Regenerative medicine applications for articular cartilage repair require growing chondrocytes taken from patients’ own joint, in the lab, followed by transplantation to the disease affected portion, enable them restore, replace, rejuvenate or regenerate the cartilage in ACI or MACI procedures, practiced by orthopedicians and arthroscopy surgeons worldwide. The lab environment makes the chondrocytes, many a time, grow as fibrocartilage, whereas, hyaline cartilage is the ideal type of tissue required, which contributes to weight bearing function of the joint. Having proven hyaline cartilage growth in vitro (https://doi.org/10.1016/j.reth.2020.03.006) and their in vivo efficacy (https://doi.org/10.1016/j.jor.2017.01.003), EELS team has now proven that stem cell like progenitors and mesenchymal stem cells residing in the human cartilage could be grown without artificial reprogramming or animal proteins or feeder layers (https://doi.org/10.1016/j.jor.2021.01.005).
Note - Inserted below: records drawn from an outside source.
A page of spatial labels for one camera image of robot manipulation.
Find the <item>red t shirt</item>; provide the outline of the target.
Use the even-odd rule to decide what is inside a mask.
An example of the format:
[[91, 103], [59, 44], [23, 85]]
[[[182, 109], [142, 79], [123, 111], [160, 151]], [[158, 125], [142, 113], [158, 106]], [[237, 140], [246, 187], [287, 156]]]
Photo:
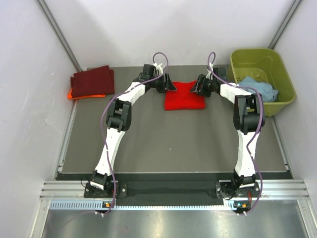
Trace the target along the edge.
[[164, 109], [166, 111], [204, 109], [206, 107], [205, 98], [190, 92], [195, 83], [195, 81], [174, 82], [177, 91], [166, 92]]

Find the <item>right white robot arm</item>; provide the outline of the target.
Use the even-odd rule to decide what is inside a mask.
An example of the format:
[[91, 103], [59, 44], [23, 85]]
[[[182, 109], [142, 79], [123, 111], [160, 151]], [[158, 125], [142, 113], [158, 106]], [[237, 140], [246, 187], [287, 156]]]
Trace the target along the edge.
[[191, 93], [210, 97], [212, 92], [226, 98], [233, 106], [233, 124], [238, 133], [238, 158], [230, 183], [220, 183], [218, 195], [226, 200], [258, 190], [255, 153], [261, 128], [265, 124], [262, 95], [250, 87], [242, 87], [219, 78], [212, 70], [200, 74]]

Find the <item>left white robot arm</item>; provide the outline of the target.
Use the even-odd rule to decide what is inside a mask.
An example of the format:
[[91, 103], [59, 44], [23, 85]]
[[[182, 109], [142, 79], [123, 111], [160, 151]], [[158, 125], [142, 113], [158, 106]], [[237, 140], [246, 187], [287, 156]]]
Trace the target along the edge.
[[176, 91], [167, 68], [161, 64], [145, 64], [143, 71], [122, 93], [114, 96], [106, 106], [101, 118], [104, 148], [87, 185], [101, 197], [115, 196], [116, 185], [113, 165], [121, 140], [132, 122], [133, 104], [151, 88], [158, 92]]

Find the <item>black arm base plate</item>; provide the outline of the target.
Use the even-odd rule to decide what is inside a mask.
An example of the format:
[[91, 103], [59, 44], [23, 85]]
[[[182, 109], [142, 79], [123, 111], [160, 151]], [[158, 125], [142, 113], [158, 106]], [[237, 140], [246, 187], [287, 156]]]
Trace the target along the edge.
[[127, 198], [134, 195], [158, 195], [164, 196], [172, 194], [186, 195], [206, 195], [210, 198], [233, 198], [258, 196], [260, 188], [256, 183], [252, 187], [234, 188], [228, 180], [213, 181], [118, 181], [116, 189], [111, 184], [106, 190], [100, 190], [87, 183], [84, 190], [85, 198], [112, 198], [113, 192], [116, 192], [116, 198]]

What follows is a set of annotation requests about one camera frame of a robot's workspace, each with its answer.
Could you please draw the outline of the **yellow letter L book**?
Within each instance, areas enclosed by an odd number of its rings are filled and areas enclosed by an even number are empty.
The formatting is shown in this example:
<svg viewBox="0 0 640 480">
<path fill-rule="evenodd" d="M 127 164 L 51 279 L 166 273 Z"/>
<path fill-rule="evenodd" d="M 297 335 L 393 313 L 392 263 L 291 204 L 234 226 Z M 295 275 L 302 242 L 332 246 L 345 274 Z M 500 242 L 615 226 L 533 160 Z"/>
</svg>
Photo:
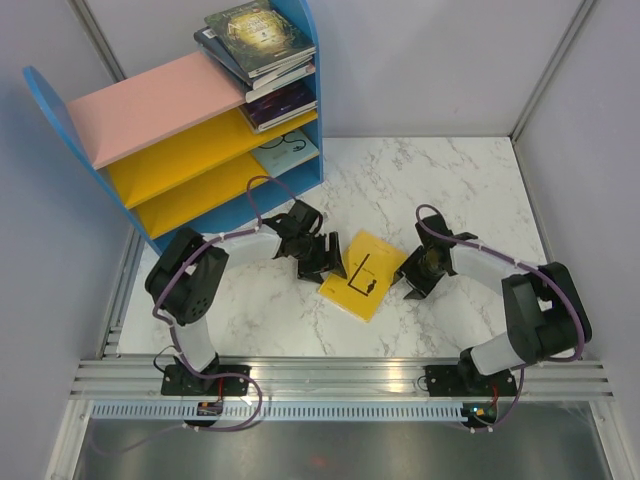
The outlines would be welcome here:
<svg viewBox="0 0 640 480">
<path fill-rule="evenodd" d="M 345 312 L 369 323 L 391 288 L 408 255 L 360 230 L 343 257 L 346 277 L 330 274 L 318 293 Z"/>
</svg>

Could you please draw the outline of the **light blue fish book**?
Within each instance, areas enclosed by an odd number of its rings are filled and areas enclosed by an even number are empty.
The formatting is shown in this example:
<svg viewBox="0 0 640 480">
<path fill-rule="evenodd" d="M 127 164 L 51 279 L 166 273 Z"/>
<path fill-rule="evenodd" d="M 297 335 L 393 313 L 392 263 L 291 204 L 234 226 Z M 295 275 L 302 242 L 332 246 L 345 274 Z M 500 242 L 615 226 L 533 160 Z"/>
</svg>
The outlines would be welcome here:
<svg viewBox="0 0 640 480">
<path fill-rule="evenodd" d="M 251 151 L 254 159 L 271 177 L 278 177 L 318 154 L 318 147 L 301 129 L 281 135 Z"/>
</svg>

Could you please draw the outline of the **black Moon and Sixpence book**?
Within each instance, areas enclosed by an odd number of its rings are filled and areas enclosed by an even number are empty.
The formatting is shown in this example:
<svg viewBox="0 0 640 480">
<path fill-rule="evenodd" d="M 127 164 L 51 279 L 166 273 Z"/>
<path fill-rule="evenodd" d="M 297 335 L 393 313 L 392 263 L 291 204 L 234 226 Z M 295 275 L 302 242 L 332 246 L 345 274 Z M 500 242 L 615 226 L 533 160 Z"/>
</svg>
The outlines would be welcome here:
<svg viewBox="0 0 640 480">
<path fill-rule="evenodd" d="M 259 134 L 259 133 L 263 133 L 269 129 L 272 129 L 274 127 L 280 126 L 290 120 L 293 119 L 297 119 L 299 117 L 307 117 L 308 115 L 312 115 L 313 118 L 317 117 L 317 109 L 316 108 L 307 108 L 307 109 L 298 109 L 295 110 L 293 112 L 290 113 L 286 113 L 284 115 L 281 115 L 279 117 L 276 117 L 272 120 L 267 120 L 266 122 L 263 123 L 258 123 L 256 120 L 254 120 L 248 110 L 245 107 L 240 107 L 239 108 L 240 113 L 243 115 L 243 118 L 245 120 L 245 122 L 247 123 L 249 129 L 254 133 L 254 134 Z"/>
</svg>

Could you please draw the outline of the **dark purple book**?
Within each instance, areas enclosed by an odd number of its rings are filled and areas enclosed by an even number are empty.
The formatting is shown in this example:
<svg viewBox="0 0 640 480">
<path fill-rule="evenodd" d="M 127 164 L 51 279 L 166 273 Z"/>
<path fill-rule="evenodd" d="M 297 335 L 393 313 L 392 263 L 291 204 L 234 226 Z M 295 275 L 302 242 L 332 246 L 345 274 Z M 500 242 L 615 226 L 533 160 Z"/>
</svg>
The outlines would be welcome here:
<svg viewBox="0 0 640 480">
<path fill-rule="evenodd" d="M 297 104 L 265 104 L 259 103 L 257 105 L 244 104 L 241 107 L 245 107 L 250 116 L 258 123 L 272 120 L 276 117 L 284 115 L 286 113 L 293 112 L 298 109 L 315 108 L 317 106 L 317 99 L 309 103 L 297 103 Z"/>
</svg>

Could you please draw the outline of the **teal ocean cover book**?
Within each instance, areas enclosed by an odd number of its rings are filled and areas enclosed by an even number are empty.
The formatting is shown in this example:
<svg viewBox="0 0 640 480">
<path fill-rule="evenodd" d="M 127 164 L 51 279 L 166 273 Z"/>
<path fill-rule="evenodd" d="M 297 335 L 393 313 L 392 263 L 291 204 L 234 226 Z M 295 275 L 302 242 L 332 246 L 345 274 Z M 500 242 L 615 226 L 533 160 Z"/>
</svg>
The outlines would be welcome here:
<svg viewBox="0 0 640 480">
<path fill-rule="evenodd" d="M 258 98 L 247 100 L 249 105 L 265 104 L 297 104 L 316 100 L 315 93 L 308 87 L 304 79 L 296 80 L 277 88 Z"/>
</svg>

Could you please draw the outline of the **green Alice Wonderland book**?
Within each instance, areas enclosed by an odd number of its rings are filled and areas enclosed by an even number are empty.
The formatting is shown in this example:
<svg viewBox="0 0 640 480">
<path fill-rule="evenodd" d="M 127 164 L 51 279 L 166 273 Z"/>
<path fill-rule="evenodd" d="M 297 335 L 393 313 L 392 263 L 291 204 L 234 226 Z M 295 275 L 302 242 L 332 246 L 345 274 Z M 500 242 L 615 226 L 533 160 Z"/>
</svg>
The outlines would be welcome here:
<svg viewBox="0 0 640 480">
<path fill-rule="evenodd" d="M 211 14 L 204 21 L 250 78 L 316 52 L 309 36 L 269 1 L 248 2 Z"/>
</svg>

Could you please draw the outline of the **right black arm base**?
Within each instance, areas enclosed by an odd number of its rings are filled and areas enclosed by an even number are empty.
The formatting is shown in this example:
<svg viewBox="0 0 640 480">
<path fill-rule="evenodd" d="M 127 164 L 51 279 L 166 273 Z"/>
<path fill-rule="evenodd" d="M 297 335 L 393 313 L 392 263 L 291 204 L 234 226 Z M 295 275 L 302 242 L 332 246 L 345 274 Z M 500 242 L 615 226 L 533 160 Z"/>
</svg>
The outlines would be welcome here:
<svg viewBox="0 0 640 480">
<path fill-rule="evenodd" d="M 429 364 L 424 367 L 426 388 L 432 397 L 514 396 L 514 375 L 503 369 L 483 375 L 472 361 L 471 349 L 464 350 L 456 364 Z"/>
</svg>

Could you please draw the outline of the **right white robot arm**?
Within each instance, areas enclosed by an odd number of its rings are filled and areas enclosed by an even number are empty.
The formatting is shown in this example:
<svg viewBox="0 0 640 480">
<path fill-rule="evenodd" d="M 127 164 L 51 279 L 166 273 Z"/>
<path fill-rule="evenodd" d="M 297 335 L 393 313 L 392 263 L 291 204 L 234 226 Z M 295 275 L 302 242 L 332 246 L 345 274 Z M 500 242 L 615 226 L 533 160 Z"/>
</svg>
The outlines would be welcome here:
<svg viewBox="0 0 640 480">
<path fill-rule="evenodd" d="M 559 262 L 530 265 L 498 252 L 478 237 L 454 234 L 435 213 L 418 220 L 419 246 L 396 270 L 410 285 L 409 300 L 425 299 L 446 277 L 465 276 L 499 294 L 506 331 L 463 350 L 457 364 L 428 366 L 432 396 L 515 393 L 512 370 L 581 355 L 592 327 L 568 268 Z"/>
</svg>

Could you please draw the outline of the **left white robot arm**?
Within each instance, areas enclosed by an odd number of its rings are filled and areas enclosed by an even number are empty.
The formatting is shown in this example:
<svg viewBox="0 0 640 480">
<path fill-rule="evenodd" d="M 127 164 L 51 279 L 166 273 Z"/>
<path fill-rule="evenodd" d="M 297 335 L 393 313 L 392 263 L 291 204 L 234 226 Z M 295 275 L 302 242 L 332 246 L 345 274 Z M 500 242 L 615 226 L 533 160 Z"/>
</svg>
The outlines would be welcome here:
<svg viewBox="0 0 640 480">
<path fill-rule="evenodd" d="M 226 270 L 292 258 L 300 280 L 320 284 L 327 273 L 347 277 L 339 234 L 323 232 L 323 222 L 318 210 L 296 200 L 285 213 L 258 216 L 251 228 L 209 239 L 191 228 L 175 235 L 148 274 L 145 290 L 153 300 L 152 315 L 169 328 L 176 366 L 193 392 L 211 393 L 221 376 L 206 314 Z"/>
</svg>

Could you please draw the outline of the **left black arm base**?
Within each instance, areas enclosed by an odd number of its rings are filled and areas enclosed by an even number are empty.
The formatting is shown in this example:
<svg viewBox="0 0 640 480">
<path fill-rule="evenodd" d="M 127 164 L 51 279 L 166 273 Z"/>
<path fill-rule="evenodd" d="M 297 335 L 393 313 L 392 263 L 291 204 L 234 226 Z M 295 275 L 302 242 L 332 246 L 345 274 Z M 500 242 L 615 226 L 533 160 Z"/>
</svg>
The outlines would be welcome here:
<svg viewBox="0 0 640 480">
<path fill-rule="evenodd" d="M 237 374 L 248 376 L 251 368 L 248 365 L 232 364 L 220 365 L 216 374 L 231 374 L 222 379 L 205 380 L 191 374 L 184 365 L 178 363 L 168 365 L 164 370 L 164 376 L 160 393 L 162 396 L 243 396 L 249 386 L 246 380 L 237 377 Z"/>
</svg>

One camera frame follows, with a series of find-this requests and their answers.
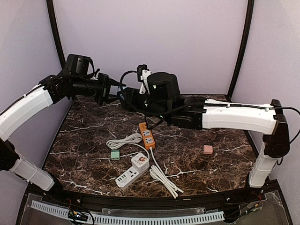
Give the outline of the left black frame post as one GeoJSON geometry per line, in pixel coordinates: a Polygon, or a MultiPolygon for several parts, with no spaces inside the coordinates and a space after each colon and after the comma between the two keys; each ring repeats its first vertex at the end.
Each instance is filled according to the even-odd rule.
{"type": "Polygon", "coordinates": [[[58,24],[57,24],[57,20],[56,20],[54,1],[46,0],[46,5],[47,5],[47,11],[48,11],[48,16],[49,16],[49,21],[50,21],[50,26],[51,26],[51,30],[52,30],[52,36],[54,39],[56,52],[58,55],[60,66],[61,66],[61,68],[64,68],[64,66],[66,64],[66,59],[65,59],[64,52],[63,52],[63,47],[62,47],[62,43],[61,43],[61,39],[60,39],[58,24]]]}

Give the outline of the white power strip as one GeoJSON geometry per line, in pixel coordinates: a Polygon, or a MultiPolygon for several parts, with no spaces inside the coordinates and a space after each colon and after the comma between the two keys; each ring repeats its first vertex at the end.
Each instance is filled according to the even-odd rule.
{"type": "Polygon", "coordinates": [[[115,179],[116,185],[122,190],[128,188],[134,183],[143,173],[138,172],[133,166],[127,169],[122,175],[115,179]]]}

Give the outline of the small green circuit board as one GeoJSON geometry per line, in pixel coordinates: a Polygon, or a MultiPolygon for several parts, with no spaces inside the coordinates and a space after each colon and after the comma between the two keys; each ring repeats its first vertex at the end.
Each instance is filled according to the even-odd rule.
{"type": "Polygon", "coordinates": [[[87,221],[88,216],[82,212],[69,210],[67,217],[72,220],[87,221]]]}

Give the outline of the right black frame post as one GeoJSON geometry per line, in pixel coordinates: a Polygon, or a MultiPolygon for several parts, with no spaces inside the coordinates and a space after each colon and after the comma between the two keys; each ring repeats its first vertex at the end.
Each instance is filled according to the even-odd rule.
{"type": "Polygon", "coordinates": [[[228,92],[226,95],[229,101],[231,101],[231,99],[233,97],[233,93],[234,93],[234,90],[235,90],[235,87],[236,87],[236,84],[237,84],[237,81],[239,78],[241,66],[243,63],[244,54],[246,51],[248,37],[249,37],[249,33],[250,33],[250,27],[251,27],[252,16],[253,16],[253,11],[254,11],[254,4],[255,4],[254,0],[247,1],[247,10],[246,10],[245,22],[244,22],[244,27],[243,27],[243,33],[241,36],[240,48],[239,48],[238,56],[236,59],[231,82],[229,85],[229,89],[228,89],[228,92]]]}

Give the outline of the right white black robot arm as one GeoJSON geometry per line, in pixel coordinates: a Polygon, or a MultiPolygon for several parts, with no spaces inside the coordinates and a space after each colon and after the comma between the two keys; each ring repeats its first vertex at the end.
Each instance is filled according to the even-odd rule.
{"type": "Polygon", "coordinates": [[[290,150],[293,139],[284,115],[285,107],[216,101],[180,94],[176,75],[167,72],[137,72],[140,88],[119,84],[119,99],[126,110],[156,117],[169,126],[202,130],[228,128],[261,133],[262,147],[248,177],[251,188],[261,188],[276,162],[290,150]]]}

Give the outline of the white cube socket adapter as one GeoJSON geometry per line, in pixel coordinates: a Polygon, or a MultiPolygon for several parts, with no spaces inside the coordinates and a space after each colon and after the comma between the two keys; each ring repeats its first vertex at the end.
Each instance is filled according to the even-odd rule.
{"type": "Polygon", "coordinates": [[[141,152],[131,158],[131,163],[140,174],[144,173],[150,166],[149,159],[141,152]]]}

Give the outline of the orange power strip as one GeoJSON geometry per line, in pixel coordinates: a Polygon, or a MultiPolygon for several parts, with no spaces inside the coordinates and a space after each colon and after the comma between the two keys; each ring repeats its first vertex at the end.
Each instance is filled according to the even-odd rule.
{"type": "Polygon", "coordinates": [[[145,145],[146,150],[155,149],[156,143],[152,132],[147,129],[146,123],[139,123],[139,129],[142,135],[143,143],[145,145]]]}

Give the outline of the green plug adapter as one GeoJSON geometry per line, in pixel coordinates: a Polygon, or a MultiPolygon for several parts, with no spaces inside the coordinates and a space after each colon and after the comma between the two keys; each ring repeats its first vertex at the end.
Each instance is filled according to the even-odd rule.
{"type": "Polygon", "coordinates": [[[119,150],[111,150],[111,160],[120,160],[120,151],[119,150]]]}

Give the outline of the black frame post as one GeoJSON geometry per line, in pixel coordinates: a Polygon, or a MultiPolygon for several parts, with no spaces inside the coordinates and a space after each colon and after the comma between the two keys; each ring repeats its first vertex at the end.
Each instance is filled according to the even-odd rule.
{"type": "Polygon", "coordinates": [[[63,47],[62,47],[62,43],[61,43],[61,39],[60,39],[58,24],[57,24],[57,20],[56,20],[54,1],[46,0],[46,5],[47,5],[47,11],[48,11],[48,16],[49,16],[49,21],[50,21],[50,26],[51,26],[51,30],[52,30],[52,36],[54,39],[56,52],[58,55],[60,66],[61,66],[61,68],[64,68],[64,66],[66,64],[66,59],[65,59],[64,52],[63,52],[63,47]]]}
{"type": "Polygon", "coordinates": [[[231,99],[233,97],[233,93],[234,93],[234,90],[235,90],[235,87],[236,87],[236,84],[237,84],[237,81],[239,78],[241,66],[243,63],[244,54],[246,51],[248,37],[249,37],[249,33],[250,33],[250,27],[251,27],[252,16],[253,16],[253,11],[254,11],[254,4],[255,4],[254,0],[247,1],[247,10],[246,10],[245,22],[244,22],[244,27],[243,27],[243,33],[241,36],[240,48],[239,48],[238,56],[236,59],[231,82],[229,85],[229,89],[228,89],[228,92],[226,95],[229,101],[231,101],[231,99]]]}

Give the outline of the black front table rail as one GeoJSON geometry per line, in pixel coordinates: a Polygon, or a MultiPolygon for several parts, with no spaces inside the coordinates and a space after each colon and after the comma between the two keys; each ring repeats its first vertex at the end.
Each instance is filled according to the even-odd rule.
{"type": "Polygon", "coordinates": [[[73,191],[62,190],[58,194],[48,195],[40,189],[32,192],[41,195],[43,200],[54,202],[51,198],[65,202],[71,199],[72,204],[91,211],[107,209],[123,210],[176,210],[188,208],[205,208],[207,210],[235,209],[244,203],[252,203],[265,199],[266,193],[263,189],[245,189],[218,192],[204,195],[172,197],[116,197],[104,195],[84,194],[73,191]]]}

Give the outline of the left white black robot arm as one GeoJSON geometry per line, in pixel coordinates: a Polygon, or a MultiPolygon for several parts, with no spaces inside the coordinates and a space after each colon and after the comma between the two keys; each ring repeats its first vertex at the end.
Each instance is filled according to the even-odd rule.
{"type": "Polygon", "coordinates": [[[119,82],[94,69],[90,57],[70,54],[63,69],[57,75],[50,75],[25,93],[0,113],[0,169],[10,171],[28,183],[48,192],[60,186],[48,172],[29,162],[17,153],[9,141],[11,135],[40,111],[58,103],[64,98],[90,96],[98,105],[117,99],[110,94],[112,86],[119,82]]]}

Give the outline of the pink plug adapter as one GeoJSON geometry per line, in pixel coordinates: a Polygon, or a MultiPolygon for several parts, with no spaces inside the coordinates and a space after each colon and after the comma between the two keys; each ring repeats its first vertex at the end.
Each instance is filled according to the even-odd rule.
{"type": "Polygon", "coordinates": [[[206,155],[212,155],[213,154],[213,146],[204,145],[203,153],[206,154],[206,155]]]}
Hyaluranon (HA) in the matrix is essential for homeostasis of cartilage, which is injected to treat cartilage damages in clinics and in the lab, added from external sources to support chondrocyte culture. On the contrary, Dr Katoh`s team used a polymer scaffold that retains chondrocyte secreted HA to enhance their growth as a tissue, yielding higher HA content. This is another milestone in regenerative medicine, as it produces chondrocytes that are most suitable for clinical transplant with potentials for better healing and value addition to existing ACI and MACI procedures, after relevant clinical validation.
Further studies on miRNA-140, another essential cartilage component and the technology’s anti-aging capabilities are underway to address debilitating joint diseases affecting millions worldwide in this method termed “EELS-TALC”, (Enriched with Essentials and Lapped in Scaffold, Transplant-suitable Autologous Leveraged Chondrocytes) in collaboration among EELS, JBM Inc and GN Corporation.